Minibands in twisted bilayer graphene probed by magnetic focusing

TL;DR

This paper uses magnetic focusing to investigate minibands in twisted bilayer graphene, revealing long-range ballistic transport and valley-specific focusing, advancing understanding of electronic structure and valleytronics potential.

Contribution

It demonstrates magnetic focusing as a tool to probe minibands in twisted bilayer graphene and explores valley splitting effects induced by voltage bias.

Findings

Support for long-range ballistic transport in minibands

Valley splitting enables selective focusing for different valleys

Intrinsic electron-electron scattering limits transport at low temperatures

Abstract

Magnetic fields force ballistic electrons injected from a narrow contact to move along skipping orbits and form caustics.
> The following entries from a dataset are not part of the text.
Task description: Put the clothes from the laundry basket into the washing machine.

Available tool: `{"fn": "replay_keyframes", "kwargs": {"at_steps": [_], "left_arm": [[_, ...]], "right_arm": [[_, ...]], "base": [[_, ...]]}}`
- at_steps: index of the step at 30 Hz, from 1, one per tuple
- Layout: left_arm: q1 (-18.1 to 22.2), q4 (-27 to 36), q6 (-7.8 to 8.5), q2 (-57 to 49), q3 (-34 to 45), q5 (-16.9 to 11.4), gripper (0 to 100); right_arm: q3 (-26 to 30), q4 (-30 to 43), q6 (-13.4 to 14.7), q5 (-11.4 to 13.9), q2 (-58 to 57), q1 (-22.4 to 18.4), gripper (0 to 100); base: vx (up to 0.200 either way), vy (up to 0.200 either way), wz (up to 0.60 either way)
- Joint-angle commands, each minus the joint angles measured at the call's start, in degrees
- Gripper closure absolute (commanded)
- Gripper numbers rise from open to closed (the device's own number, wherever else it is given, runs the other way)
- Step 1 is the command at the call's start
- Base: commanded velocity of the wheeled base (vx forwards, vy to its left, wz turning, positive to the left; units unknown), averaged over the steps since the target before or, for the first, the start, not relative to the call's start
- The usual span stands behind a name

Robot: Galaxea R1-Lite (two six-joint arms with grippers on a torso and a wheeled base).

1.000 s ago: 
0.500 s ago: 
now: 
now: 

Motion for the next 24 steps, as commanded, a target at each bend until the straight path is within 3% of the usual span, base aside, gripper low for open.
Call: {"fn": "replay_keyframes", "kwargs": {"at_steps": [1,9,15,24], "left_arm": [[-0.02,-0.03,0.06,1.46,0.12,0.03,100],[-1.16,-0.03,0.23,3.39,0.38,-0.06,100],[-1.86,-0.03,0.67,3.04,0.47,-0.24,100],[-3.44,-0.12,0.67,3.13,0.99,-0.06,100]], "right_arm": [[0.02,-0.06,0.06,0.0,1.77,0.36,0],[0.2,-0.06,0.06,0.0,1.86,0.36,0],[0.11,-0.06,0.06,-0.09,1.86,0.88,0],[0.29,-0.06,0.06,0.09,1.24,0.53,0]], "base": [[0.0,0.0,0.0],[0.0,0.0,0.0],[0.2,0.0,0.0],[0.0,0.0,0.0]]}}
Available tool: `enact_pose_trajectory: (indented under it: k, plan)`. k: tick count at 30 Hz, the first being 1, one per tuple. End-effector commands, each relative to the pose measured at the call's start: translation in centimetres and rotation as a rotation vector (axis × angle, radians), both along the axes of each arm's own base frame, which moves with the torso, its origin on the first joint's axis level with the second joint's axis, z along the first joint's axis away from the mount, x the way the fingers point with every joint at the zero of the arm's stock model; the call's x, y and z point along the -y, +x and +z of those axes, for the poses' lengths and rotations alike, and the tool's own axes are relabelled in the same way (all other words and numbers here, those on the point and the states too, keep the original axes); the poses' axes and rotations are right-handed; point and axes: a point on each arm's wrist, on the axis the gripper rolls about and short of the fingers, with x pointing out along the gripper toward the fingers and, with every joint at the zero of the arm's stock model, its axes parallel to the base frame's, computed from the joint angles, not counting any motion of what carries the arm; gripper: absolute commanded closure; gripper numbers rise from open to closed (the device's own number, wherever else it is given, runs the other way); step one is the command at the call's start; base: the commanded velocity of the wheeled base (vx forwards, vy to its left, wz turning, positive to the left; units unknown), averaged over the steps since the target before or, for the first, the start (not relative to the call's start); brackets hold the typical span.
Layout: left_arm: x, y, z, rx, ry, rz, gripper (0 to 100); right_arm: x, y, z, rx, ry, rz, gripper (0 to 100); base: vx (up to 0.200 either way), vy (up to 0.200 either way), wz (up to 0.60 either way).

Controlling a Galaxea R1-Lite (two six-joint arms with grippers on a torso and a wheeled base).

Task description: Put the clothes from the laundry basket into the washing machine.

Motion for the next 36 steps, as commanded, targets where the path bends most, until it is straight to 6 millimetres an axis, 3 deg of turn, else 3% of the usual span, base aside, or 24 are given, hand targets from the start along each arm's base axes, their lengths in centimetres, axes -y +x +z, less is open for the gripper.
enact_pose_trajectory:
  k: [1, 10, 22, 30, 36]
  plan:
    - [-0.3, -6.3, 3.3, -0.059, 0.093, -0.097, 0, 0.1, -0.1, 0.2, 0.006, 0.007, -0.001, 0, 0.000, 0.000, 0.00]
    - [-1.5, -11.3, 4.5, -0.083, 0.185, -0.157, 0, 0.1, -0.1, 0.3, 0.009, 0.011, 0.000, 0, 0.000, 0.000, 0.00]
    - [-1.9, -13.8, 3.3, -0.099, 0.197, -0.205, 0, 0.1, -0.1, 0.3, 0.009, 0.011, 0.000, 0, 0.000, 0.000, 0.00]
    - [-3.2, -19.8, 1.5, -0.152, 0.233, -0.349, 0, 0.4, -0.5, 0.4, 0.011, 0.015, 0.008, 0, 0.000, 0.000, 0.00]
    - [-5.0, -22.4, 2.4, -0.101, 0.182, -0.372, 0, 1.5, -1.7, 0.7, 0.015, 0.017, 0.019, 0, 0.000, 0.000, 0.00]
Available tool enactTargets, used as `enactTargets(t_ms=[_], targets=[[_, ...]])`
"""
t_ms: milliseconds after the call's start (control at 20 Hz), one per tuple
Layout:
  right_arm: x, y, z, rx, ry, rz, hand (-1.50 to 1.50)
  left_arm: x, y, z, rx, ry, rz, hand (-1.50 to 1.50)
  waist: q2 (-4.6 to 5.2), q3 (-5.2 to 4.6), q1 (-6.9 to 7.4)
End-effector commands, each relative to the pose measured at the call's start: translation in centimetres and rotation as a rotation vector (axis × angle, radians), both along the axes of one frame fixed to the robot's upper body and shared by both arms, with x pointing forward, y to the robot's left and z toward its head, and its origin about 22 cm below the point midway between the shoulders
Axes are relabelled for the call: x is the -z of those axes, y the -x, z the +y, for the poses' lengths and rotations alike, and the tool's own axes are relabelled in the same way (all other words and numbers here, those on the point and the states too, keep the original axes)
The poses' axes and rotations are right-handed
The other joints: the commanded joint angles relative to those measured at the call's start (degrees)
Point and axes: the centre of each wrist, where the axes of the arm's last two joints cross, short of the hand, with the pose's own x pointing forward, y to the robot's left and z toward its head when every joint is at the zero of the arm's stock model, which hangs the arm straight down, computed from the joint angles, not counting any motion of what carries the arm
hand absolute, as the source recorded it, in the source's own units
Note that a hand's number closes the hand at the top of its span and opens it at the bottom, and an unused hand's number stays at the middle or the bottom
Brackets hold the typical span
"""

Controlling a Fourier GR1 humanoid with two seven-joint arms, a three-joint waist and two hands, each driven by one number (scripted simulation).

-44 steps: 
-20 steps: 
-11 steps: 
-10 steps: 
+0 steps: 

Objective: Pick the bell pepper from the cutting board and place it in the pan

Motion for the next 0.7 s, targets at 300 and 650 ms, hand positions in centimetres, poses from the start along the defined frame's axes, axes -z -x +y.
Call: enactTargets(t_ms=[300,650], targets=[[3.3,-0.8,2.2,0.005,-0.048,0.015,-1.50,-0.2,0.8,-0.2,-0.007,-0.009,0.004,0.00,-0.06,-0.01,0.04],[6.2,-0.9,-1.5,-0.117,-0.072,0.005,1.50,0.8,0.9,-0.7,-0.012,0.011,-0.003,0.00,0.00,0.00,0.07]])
This leads to pronounced resistance peaks at nearby voltage probes as electrons are effectively focused inside them, a phenomenon known as magnetic focusing. This can be used not only for the demonstration of ballistic transport but also to study the electronic structure of metals. Here we use magnetic focusing to probe narrow bands in graphene bilayers twisted at 2 degrees. Their minibands are found to support long-range ballistic transport limited at low temperatures by intrinsic electron-electron scattering. A voltage bias between the layers causes strong valley splitting and allows selective focusing for different valleys, which is of interest for using this degree of freedom in frequently-discussed valleytronics.